No sé cuándo empezó, a ciencia cierta. Podría ponerme a especular sobre ello, intentar elucubrar el momento exacto, pero dado el tiempo de que dispongo para escribir estas últimas líneas, no sé si merece la pena, sinceramente. Debería centrarme en lo que produjo.
En lo que vino después.
Mi vida hasta que era monótona, plausible: Hijo único, niño bien de Pozuelo, del colegio a la universidad privada. Sexo los fines de semana en coches deportivos, alto y apuesto, vacaciones en Puerto Banús e Italia. Ron caro y cocaína en mis venas, fuerte y atlético, ojos verdes. Amigos predecibles, sustituibles. Desprecio por los demás, pelo moreno, y manos grandes. Carrera finiquitada a base de talonario. Ejecutivo y niñato, el hijo del jefe, bromas a mi espalda, sobre mis anchos hombros. Promociones internacionales, y, pum, entonces.
Entonces ocurrió.
Y como no podía ser de otra forma, lo hizo bajo la apariencia de una mujer. De muchas, en este caso.
Mujeriego irreprimible, algo crónico una vez superada la veintena. Pubs exclusivos Castellana arriba, barra libre americana con mulatas y europeas del este contoneándose al son de melodías desaforadas.
Y entonces, aunque no sé exactamente cuándo, sensación extraña, náuseas, mareos, rojeces en la piel, prurito intenso y miedo, mucho miedo. La enfermedad de las cuatro siglas llamando a la puerta. Adiós, mundo cruel.
Más tarde, pruebas médicas, señores con bata blanca pinchando mi piel morena, palpando mis partes íntimas. Diagnóstico: no concluyente. Síntomas típicos de enfermad venérea: herpes, sarna, ladillas, gonorrea, sífilis; vamos, lo que en argot popular se definía antes como que te habían pegado una buena mierda.
Mandando para casa, con un surtido variado de drogas paliativas e inútiles, con un malestar que sigue en aumento. Dolor infinito, piel que arde de dentro para fuera. Matojos de pelos en la bañera. Dientes en las sábanas por la mañana (insertar chiste sobre el ratoncito Pérez) Imposibilidad de digerir sólidos. Confinado como un anciano a mis treinta y pocos, marchito, seco, calvo, sin pellejo y desdentado. Y más impotente que un muñeco Ken.
Y en medio de mi marejada de dolor, extrañamente, agudización de los sentidos, sobre todo el olfato. Hiperdesarrollo sensorial, o como quiera que se llame. Según parece, los ciegos sienten mucho más con los sentidos que les restan.
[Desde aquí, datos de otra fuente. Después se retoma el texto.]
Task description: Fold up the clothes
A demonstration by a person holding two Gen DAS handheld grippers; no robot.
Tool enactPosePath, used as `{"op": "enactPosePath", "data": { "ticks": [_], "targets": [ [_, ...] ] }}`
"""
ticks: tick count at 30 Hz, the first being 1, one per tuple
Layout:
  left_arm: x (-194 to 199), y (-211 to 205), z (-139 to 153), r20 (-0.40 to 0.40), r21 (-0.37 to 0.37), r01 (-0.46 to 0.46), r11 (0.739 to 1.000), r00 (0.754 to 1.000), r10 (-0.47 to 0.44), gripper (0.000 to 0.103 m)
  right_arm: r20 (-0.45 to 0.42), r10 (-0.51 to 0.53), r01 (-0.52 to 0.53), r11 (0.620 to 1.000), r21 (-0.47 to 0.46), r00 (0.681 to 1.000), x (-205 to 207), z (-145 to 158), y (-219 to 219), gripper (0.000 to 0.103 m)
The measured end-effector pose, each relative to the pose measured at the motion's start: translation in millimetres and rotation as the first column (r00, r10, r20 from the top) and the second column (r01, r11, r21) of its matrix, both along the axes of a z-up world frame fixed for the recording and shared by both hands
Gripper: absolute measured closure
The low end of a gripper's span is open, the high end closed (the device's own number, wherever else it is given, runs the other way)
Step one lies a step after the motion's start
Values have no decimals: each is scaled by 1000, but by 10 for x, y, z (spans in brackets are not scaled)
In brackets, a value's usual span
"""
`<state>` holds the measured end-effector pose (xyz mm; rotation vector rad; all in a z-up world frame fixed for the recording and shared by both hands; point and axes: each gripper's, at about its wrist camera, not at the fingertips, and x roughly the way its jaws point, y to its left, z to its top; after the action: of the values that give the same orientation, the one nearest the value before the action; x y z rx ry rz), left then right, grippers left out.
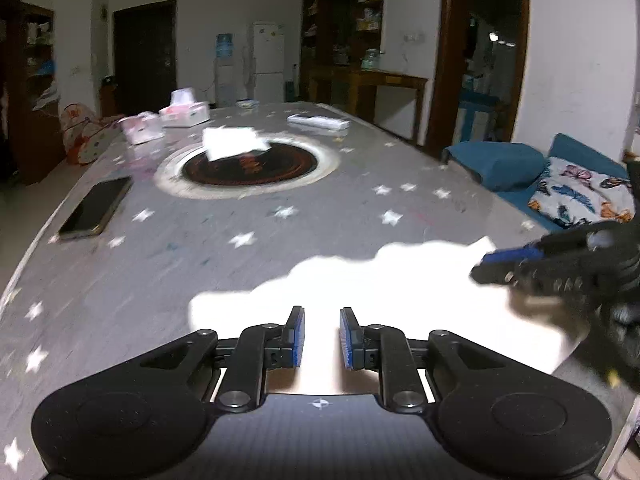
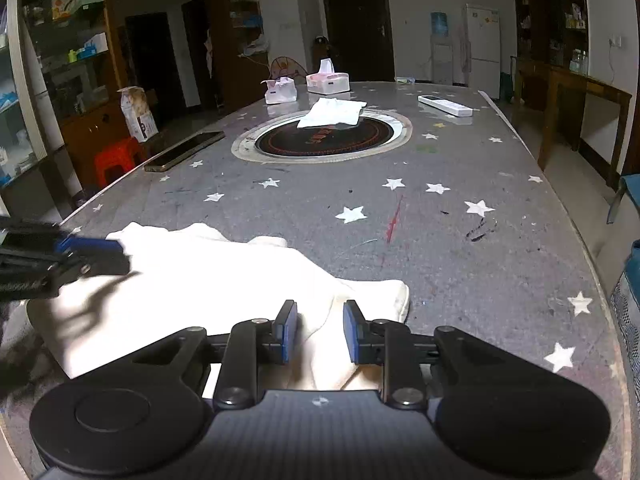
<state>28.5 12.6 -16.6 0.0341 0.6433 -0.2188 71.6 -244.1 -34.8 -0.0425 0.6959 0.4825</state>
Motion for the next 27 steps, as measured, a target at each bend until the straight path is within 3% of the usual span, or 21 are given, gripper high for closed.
{"op": "enactPosePath", "data": {
  "ticks": [7, 13, 16, 20, 27],
  "targets": [
    [-20, 350, -54, -23, -50, -101, 994, 995, 100, 80, 25, 3, -3, 1000, 4, 1000, -41, -30, -10, 75],
    [100, 295, -14, 2, -13, -89, 996, 996, 89, 82, 34, -2, 2, 1000, -3, 999, -50, -36, 15, 72],
    [214, 348, -95, -18, 22, -138, 990, 990, 138, 83, 38, -1, 1, 1000, -5, 999, -58, -37, 13, 72],
    [207, 446, -52, -19, 1, -179, 984, 984, 179, 82, 37, 3, -3, 1000, -1, 999, -59, -29, 3, 71],
    [-121, 168, 137, 34, -46, -36, 998, 999, 37, 83, 101, 66, -65, 998, -9, 993, -282, 159, 98, 61]
  ]
}}
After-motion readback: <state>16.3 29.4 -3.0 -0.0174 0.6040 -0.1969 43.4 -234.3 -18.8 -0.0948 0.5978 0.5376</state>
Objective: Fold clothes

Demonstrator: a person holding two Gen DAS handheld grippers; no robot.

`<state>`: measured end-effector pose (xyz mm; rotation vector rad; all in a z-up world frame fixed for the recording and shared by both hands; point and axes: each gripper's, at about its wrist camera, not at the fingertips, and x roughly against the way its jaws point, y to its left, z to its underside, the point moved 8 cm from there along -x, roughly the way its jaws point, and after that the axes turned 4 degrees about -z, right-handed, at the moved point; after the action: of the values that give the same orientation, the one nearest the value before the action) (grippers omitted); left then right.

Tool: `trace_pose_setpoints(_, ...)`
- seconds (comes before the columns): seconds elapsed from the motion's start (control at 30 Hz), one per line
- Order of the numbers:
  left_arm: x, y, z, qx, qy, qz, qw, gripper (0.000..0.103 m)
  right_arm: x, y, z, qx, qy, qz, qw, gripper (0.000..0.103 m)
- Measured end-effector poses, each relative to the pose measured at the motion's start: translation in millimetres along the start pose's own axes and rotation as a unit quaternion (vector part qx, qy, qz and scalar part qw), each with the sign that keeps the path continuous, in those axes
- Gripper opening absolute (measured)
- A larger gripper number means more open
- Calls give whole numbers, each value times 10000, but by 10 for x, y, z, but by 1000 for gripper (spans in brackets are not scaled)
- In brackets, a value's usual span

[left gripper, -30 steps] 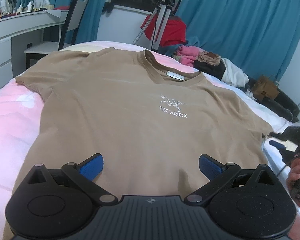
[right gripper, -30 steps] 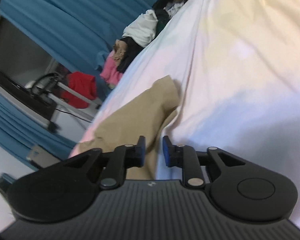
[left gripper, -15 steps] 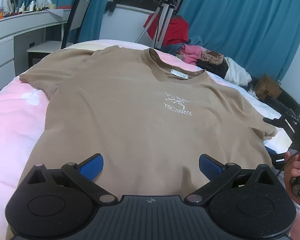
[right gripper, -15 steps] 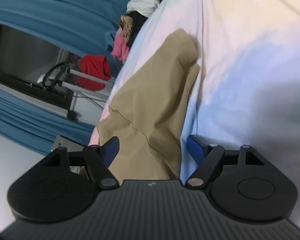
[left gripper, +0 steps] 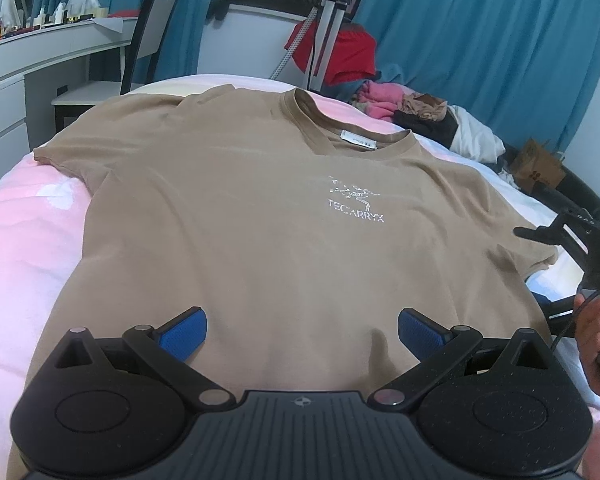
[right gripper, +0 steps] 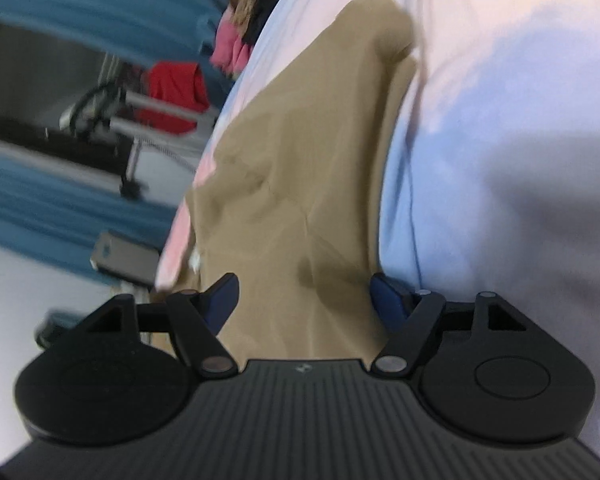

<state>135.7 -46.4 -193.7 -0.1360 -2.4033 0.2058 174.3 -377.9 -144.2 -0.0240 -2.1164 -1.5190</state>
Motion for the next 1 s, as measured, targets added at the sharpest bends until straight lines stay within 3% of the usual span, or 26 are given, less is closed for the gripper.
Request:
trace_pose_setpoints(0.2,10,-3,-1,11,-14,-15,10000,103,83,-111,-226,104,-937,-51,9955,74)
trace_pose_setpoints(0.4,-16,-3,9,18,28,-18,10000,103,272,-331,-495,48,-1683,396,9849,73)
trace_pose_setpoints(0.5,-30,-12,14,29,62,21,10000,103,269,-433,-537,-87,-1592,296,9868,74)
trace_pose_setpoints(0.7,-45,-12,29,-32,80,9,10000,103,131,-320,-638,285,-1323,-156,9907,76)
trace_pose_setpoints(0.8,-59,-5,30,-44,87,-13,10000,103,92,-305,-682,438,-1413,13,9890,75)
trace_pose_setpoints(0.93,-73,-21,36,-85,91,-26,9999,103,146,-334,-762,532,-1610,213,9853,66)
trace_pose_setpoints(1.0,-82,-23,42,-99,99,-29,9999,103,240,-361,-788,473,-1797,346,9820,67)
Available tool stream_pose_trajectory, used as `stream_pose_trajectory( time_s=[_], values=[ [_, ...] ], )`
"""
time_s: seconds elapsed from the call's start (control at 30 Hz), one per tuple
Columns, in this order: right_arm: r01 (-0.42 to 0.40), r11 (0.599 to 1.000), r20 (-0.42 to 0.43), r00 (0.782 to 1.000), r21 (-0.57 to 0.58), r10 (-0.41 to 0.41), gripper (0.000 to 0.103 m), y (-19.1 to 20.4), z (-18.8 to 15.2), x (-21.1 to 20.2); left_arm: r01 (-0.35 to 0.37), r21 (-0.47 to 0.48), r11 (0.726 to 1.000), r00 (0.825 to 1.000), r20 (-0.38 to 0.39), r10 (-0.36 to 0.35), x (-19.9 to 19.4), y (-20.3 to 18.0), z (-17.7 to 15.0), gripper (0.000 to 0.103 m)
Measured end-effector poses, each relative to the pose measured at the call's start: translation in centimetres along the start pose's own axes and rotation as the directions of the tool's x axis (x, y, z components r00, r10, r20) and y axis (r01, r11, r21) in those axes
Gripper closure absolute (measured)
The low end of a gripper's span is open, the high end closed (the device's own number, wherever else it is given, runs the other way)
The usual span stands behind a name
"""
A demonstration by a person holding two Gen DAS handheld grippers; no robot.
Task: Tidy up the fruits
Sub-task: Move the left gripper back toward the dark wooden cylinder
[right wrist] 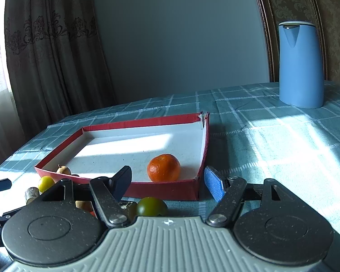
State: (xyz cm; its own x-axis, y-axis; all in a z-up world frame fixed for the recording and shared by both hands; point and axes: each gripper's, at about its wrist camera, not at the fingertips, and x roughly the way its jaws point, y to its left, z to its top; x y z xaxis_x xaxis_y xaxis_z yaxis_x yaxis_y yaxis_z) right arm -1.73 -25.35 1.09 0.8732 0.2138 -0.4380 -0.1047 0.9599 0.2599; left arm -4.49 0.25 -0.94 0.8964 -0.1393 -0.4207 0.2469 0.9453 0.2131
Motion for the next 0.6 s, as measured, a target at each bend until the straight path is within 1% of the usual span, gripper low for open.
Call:
stream_pose_trajectory(
  time_s=[0.1, 0.17, 0.23, 0.3, 0.4, 0.47, 0.6],
  values=[
    [-0.002, 1.0, 0.001, 1.0, -0.002, 0.002, 0.032, 0.1, 0.0, 0.0, 0.032, 0.018, 0.999, 0.999, -0.021, -0.032, 0.4, -0.1, 0.0, 0.021],
    [-0.006, 1.0, -0.001, 1.0, -0.001, 0.006, 0.032, 0.1, 0.0, 0.0, 0.073, 0.043, 0.996, 0.997, -0.042, -0.071, 0.7, -0.3, 0.1, 0.022],
    [-0.008, 1.0, -0.005, 1.0, -0.003, 0.008, 0.032, 0.2, 0.0, 0.0, 0.098, 0.071, 0.993, 0.994, -0.065, -0.093, 1.1, -0.6, 0.1, 0.022],
    [-0.009, 1.0, -0.007, 1.0, -0.006, 0.009, 0.032, 0.3, -0.1, 0.0, 0.105, 0.089, 0.99, 0.993, -0.069, -0.099, 1.2, -0.8, 0.1, 0.021],
    [-0.014, 1.0, -0.009, 1.0, -0.006, 0.014, 0.032, 0.2, 0.0, 0.0, 0.12, 0.082, 0.989, 0.991, -0.072, -0.115, 1.2, -0.7, 0.1, 0.019],
    [-0.015, 1.0, -0.011, 1.0, -0.006, 0.015, 0.032, 0.3, -0.1, 0.1, 0.127, 0.074, 0.989, 0.99, -0.079, -0.121, 1.5, -0.5, 0.2, 0.016],
    [-0.015, 1.0, -0.016, 1.0, -0.006, 0.015, 0.032, 0.4, -0.1, 0.1, 0.135, 0.079, 0.988, 0.988, -0.083, -0.128, 1.9, -0.2, 0.4, 0.014]
  ],
)
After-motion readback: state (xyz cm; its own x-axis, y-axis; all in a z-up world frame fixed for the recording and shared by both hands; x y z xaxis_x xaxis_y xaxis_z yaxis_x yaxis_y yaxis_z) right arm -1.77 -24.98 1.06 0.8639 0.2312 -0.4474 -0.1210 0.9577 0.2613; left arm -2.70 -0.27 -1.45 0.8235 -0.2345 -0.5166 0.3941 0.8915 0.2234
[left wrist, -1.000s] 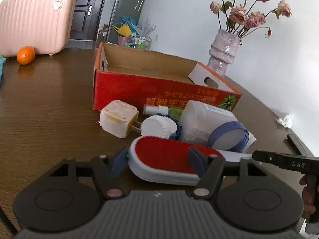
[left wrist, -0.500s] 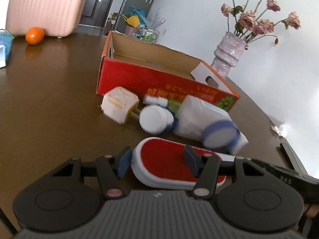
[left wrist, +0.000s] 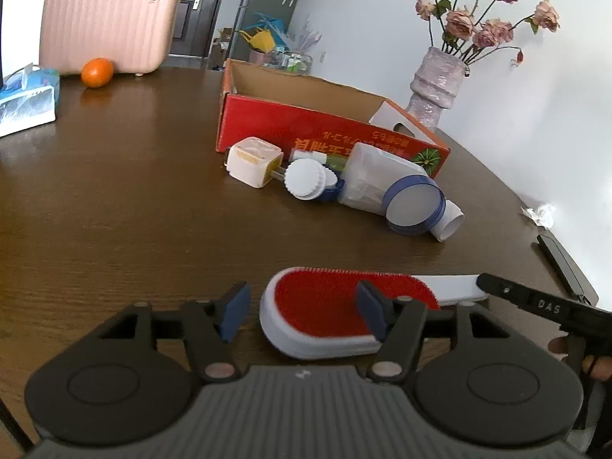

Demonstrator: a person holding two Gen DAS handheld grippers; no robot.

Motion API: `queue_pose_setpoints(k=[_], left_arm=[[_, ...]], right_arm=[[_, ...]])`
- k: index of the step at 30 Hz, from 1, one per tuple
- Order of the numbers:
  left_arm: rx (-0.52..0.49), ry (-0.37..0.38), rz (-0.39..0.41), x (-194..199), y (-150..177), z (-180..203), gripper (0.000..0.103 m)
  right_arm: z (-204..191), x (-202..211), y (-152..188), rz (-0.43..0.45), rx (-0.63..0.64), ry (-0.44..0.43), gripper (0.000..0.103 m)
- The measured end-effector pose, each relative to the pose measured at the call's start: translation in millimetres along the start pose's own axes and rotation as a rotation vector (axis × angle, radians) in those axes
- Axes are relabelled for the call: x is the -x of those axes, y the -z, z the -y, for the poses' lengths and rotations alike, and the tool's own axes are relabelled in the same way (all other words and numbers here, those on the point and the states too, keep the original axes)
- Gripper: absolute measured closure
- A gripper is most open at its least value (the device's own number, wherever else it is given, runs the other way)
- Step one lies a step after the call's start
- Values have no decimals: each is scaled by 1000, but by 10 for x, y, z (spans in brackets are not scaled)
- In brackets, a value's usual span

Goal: Organize rigid objects
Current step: 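Carry the lint brush into the cardboard box with both tools and open both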

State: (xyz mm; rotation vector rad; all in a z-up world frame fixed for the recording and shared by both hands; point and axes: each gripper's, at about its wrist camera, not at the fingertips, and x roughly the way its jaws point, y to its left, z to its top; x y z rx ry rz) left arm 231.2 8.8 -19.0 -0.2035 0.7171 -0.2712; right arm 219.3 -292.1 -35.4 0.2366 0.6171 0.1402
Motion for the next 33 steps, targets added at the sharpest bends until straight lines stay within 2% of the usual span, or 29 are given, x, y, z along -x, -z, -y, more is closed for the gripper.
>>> queue_pose_setpoints(k=[5, 12, 15, 17, 20, 23, 27, 33], left_arm=[[-5, 5, 9, -22, 4, -9, 39], [-28, 8, 9, -33, 9, 20, 39], [-6, 28, 3, -12, 17, -9, 44], [10, 22, 8, -1, 28, -10, 45], [5, -9, 28, 29, 45, 26, 52], [15, 11, 26, 31, -1, 38, 53], [-7, 39, 104, 80, -221, 104, 53], [-43, 66, 213, -105, -896, 105, 55]], right_arm=[[82, 3, 25, 7, -23, -30, 81], [0, 7, 51, 20, 9, -3, 82], [-51, 14, 52, 21, 46, 16, 83], [-67, 14, 50, 22, 56, 5, 92], [-78, 26, 27, 11, 49, -4, 91], [-104, 65, -16, 32, 55, 25, 92], [-130, 157, -207, 102, 60, 47, 92], [-170, 66, -845, 201, 66, 39, 92]])
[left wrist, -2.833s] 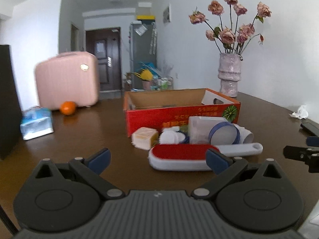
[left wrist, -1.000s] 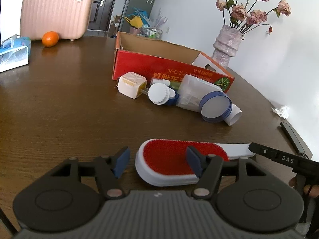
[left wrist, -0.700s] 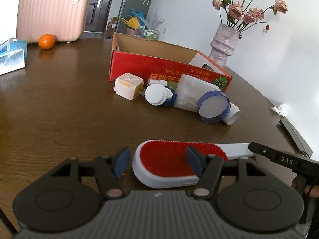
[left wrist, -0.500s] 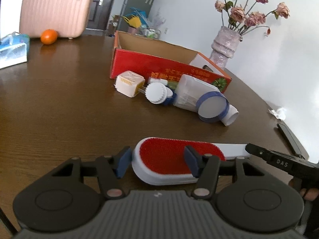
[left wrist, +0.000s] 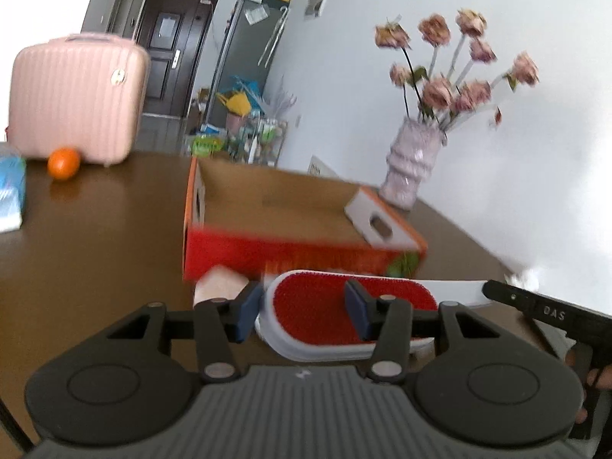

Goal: Organize rigid objects
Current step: 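Carry the lint brush into the cardboard box with both tools and open both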

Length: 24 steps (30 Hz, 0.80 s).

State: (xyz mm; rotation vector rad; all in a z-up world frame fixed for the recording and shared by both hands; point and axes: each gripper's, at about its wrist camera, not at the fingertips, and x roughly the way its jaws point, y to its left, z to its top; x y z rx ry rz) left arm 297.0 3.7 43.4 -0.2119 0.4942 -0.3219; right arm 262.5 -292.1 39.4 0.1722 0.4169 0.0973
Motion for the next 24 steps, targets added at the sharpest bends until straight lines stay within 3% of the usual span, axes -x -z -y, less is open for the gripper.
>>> queue_pose_setpoints(k=[4, 10, 16, 18, 21, 24], left_arm=[[-37, -19, 29, -447, -488, -84, 55], [10, -61, 1, -1371, -1080, -394, 56], [100, -119, -97, -2166, -1415, -776, 56], [104, -125, -123, -2348, -1463, -822, 56], [60, -167, -154, -2616, -1484, -799, 56], [-57, -236, -141, -2758, -1414, -650, 51]], right_arm=[[-26, -487, -388, 27, 19, 14, 92], [73, -1638, -992, -47, -26, 0, 93], [29, -2694, -1318, -154, 46, 0, 93], [-63, -2999, -1361, -192, 130, 51, 94], [-183, -3361, -1360, -245, 219, 86, 97], [-277, -3587, -1310, -319, 250, 101, 94]])
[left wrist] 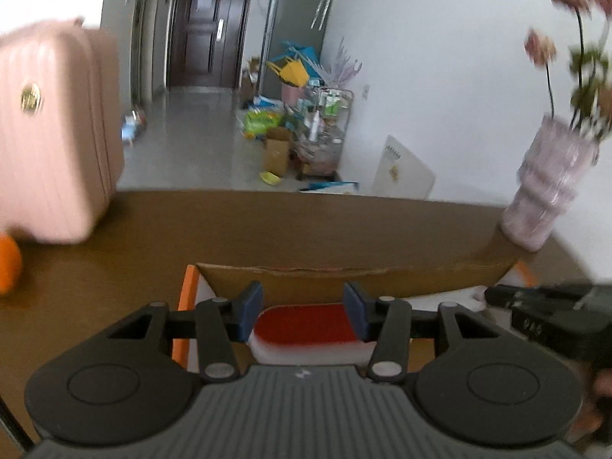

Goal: Organize rigid objects
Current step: 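Carry the lint brush into the cardboard box with both tools and open both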

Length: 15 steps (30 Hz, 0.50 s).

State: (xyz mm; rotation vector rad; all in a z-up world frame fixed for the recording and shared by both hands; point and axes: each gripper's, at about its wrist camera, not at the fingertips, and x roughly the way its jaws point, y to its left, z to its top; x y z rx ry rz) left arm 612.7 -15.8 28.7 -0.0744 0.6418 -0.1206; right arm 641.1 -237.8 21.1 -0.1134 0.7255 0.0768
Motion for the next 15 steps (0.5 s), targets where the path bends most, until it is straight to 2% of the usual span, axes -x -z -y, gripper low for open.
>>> queue_pose_setpoints(k=[3, 6, 8, 11, 12, 14, 15], left_arm=[[-54, -15, 12, -53, 97, 57, 42], [-49, -5, 24, -18, 122, 70, 36], [-77, -16, 41, 2, 127, 102, 30], [-114, 17, 17, -23, 150, 139, 21], [-113, 26, 12, -32, 134, 140, 21], [-116, -16, 37, 6, 123, 170, 21], [-116, -32, 51, 53, 122, 181, 21]], right_arm=[[-76, -28, 34, 13, 33, 35, 86], [-9, -7, 71, 0, -12, 12, 77], [9, 38, 94, 1, -17, 30, 68], [28, 118, 160, 7, -21, 30, 64], [28, 148, 169, 26, -20, 30, 62], [4, 227, 189, 72, -17, 51, 46], [2, 271, 189, 87, -16, 50, 46]])
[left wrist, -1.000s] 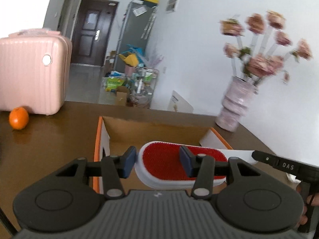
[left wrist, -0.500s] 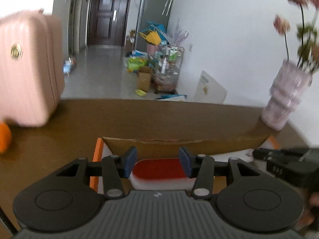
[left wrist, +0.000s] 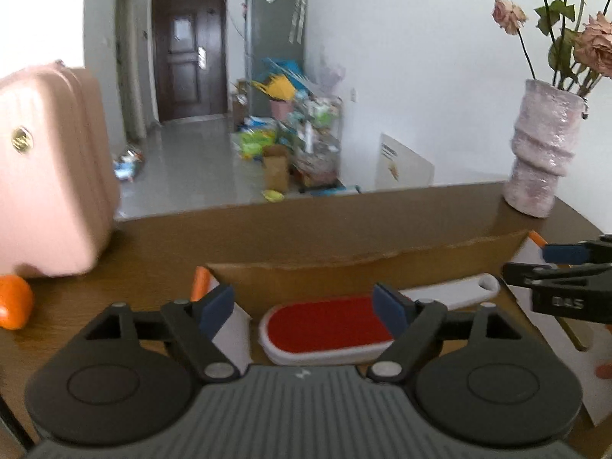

Yo siento igual, o incluso más, con la nariz. Soy capaz de oler el cáncer que anida dentro de un anciano sentado en el banco del parque que hay debajo de mi casa.
Locura, incapaz de soportar mi propio olor. Todo hiede. Los restos que me quedan de endodermis regados con amoníaco. Uñas arrancadas e incineradas. El agudo olor de las axilas me impedía dormir, por mucho que me lavara una y otra vez. Ya no. No quieran ustedes saber qué hice para que dejaran de apestar.
Oh, Dios mío, ¿no se dan cuenta de mi desesperación?
Lo huelo todo, absolutamente todo, y todo huele mal: la gota solitaria de orina en el calzoncillo de un niño en la otra punta de la ciudad, la cal podrida en las paredes, el pelo grasiento del portero, las ásperas motas de polvo del parqué, el adulterio del vecino. Hasta el cristal del cuarto de baño posee un perfume nauseabundo a eternidad, a duplicidad. Huelo el alma de las cosas, su esencia. ¿No lo entienden? Y va a más, cada vez huelo más profusamente. El mundo entero es un hervidero de pestilencia y putridez.
Hoy he decidido ponerle fin a todo. La pasada noche fue decisiva para ello, cuando un olor increíblemente intenso me atrajo hacia la terraza. Olía a muerte, a entropía, a desesperanza e inutilidad de los actos. Desnudo, sin piel, uñas, pelo o dientes, con los ojos rojos y mi cuerpo enflaquecido, abrí la puerta y aspiré el aire nocturno. Vomité de inmediato ante la mezcla heterogénea de hedores. Pero no era lo que, escasos momentos antes había sentido. El olor venía de arriba, de más allá de los edificios y sus emisiones. Reprimí un grito gutural y sordo. Caí de rodillas y me desmayé. Antes de perder la conciencia, comprendí. Acababa de oler la eterna podredumbre de las estrellas, del cosmos infinito.